=== Exercise brief ===
If anything in the data looks odd, keep it anyway and write the whole listing out unchanged.

=== Dataset content ===
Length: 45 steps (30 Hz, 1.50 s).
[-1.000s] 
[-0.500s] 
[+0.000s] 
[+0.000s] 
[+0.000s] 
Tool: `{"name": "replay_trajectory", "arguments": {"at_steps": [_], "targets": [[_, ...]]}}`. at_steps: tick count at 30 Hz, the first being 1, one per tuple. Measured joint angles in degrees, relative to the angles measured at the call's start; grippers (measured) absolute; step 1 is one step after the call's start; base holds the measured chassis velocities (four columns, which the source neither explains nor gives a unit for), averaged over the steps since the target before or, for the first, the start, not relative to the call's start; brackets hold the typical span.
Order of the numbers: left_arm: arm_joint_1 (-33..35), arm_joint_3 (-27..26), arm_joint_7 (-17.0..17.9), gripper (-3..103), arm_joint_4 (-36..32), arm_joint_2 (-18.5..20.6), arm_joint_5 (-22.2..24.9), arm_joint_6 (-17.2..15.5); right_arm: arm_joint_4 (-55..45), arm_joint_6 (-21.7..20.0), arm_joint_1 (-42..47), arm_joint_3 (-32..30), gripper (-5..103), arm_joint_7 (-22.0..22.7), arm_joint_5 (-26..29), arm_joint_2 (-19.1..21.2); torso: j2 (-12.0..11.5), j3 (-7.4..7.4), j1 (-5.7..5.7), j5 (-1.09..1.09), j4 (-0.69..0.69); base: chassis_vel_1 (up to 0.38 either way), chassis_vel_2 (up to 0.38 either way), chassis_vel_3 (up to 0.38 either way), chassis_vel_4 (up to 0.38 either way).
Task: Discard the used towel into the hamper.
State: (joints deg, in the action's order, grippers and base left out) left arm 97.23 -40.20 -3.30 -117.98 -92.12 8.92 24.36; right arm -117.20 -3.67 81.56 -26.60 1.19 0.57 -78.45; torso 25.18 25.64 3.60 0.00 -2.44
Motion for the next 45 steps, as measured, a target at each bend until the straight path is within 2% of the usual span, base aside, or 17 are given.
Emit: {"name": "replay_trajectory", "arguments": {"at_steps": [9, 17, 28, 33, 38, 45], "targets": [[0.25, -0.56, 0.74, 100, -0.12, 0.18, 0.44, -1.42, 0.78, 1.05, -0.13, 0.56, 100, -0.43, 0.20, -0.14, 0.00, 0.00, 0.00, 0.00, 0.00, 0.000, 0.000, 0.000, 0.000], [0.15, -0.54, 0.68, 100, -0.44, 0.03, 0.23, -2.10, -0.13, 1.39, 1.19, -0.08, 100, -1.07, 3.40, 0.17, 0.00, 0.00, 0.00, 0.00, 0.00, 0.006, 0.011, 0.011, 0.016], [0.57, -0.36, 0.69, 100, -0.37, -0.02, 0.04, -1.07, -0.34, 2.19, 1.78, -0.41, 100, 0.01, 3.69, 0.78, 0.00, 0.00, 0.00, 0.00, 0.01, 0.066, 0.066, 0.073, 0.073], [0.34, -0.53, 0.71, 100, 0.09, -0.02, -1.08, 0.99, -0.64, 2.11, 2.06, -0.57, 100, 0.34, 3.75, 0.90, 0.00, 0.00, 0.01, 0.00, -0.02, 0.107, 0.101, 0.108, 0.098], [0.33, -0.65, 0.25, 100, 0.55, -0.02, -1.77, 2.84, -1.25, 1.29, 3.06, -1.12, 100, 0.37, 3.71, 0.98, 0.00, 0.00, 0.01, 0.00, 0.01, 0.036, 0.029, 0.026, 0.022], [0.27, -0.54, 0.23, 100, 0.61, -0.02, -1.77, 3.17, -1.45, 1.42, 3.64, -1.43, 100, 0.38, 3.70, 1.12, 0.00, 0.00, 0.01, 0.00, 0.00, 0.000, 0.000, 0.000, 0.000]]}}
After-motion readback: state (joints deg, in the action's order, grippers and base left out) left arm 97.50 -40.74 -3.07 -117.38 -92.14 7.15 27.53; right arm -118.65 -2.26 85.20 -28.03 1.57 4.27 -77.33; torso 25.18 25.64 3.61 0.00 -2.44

=== Your response ===
Length: 45 steps (30 Hz, 1.50 s).
[-1.000s] 
[-0.500s] 
[+0.000s] 
[+0.000s] 
[+0.000s] 
Tool: `{"name": "replay_trajectory", "arguments": {"at_steps": [_], "targets": [[_, ...]]}}`. at_steps: tick count at 30 Hz, the first being 1, one per tuple. Measured joint angles in degrees, relative to the angles measured at the call's start; grippers (measured) absolute; step 1 is one step after the call's start; base holds the measured chassis velocities (four columns, which the source neither explains nor gives a unit for), averaged over the steps since the target before or, for the first, the start, not relative to the call's start; brackets hold the typical span.
Order of the numbers: left_arm: arm_joint_1 (-33..35), arm_joint_3 (-27..26), arm_joint_7 (-17.0..17.9), gripper (-3..103), arm_joint_4 (-36..32), arm_joint_2 (-18.5..20.6), arm_joint_5 (-22.2..24.9), arm_joint_6 (-17.2..15.5); right_arm: arm_joint_4 (-55..45), arm_joint_6 (-21.7..20.0), arm_joint_1 (-42..47), arm_joint_3 (-32..30), gripper (-5..103), arm_joint_7 (-22.0..22.7), arm_joint_5 (-26..29), arm_joint_2 (-19.1..21.2); torso: j2 (-12.0..11.5), j3 (-7.4..7.4), j1 (-5.7..5.7), j5 (-1.09..1.09), j4 (-0.69..0.69); base: chassis_vel_1 (up to 0.38 either way), chassis_vel_2 (up to 0.38 either way), chassis_vel_3 (up to 0.38 either way), chassis_vel_4 (up to 0.38 either way).
Task: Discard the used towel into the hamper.
State: (joints deg, in the action's order, grippers and base left out) left arm 97.23 -40.20 -3.30 -117.98 -92.12 8.92 24.36; right arm -117.20 -3.67 81.56 -26.60 1.19 0.57 -78.45; torso 25.18 25.64 3.60 0.00 -2.44
Motion for the next 45 steps, as measured, a target at each bend until the straight path is within 2% of the usual span, base aside, or 17 are given.
Emit: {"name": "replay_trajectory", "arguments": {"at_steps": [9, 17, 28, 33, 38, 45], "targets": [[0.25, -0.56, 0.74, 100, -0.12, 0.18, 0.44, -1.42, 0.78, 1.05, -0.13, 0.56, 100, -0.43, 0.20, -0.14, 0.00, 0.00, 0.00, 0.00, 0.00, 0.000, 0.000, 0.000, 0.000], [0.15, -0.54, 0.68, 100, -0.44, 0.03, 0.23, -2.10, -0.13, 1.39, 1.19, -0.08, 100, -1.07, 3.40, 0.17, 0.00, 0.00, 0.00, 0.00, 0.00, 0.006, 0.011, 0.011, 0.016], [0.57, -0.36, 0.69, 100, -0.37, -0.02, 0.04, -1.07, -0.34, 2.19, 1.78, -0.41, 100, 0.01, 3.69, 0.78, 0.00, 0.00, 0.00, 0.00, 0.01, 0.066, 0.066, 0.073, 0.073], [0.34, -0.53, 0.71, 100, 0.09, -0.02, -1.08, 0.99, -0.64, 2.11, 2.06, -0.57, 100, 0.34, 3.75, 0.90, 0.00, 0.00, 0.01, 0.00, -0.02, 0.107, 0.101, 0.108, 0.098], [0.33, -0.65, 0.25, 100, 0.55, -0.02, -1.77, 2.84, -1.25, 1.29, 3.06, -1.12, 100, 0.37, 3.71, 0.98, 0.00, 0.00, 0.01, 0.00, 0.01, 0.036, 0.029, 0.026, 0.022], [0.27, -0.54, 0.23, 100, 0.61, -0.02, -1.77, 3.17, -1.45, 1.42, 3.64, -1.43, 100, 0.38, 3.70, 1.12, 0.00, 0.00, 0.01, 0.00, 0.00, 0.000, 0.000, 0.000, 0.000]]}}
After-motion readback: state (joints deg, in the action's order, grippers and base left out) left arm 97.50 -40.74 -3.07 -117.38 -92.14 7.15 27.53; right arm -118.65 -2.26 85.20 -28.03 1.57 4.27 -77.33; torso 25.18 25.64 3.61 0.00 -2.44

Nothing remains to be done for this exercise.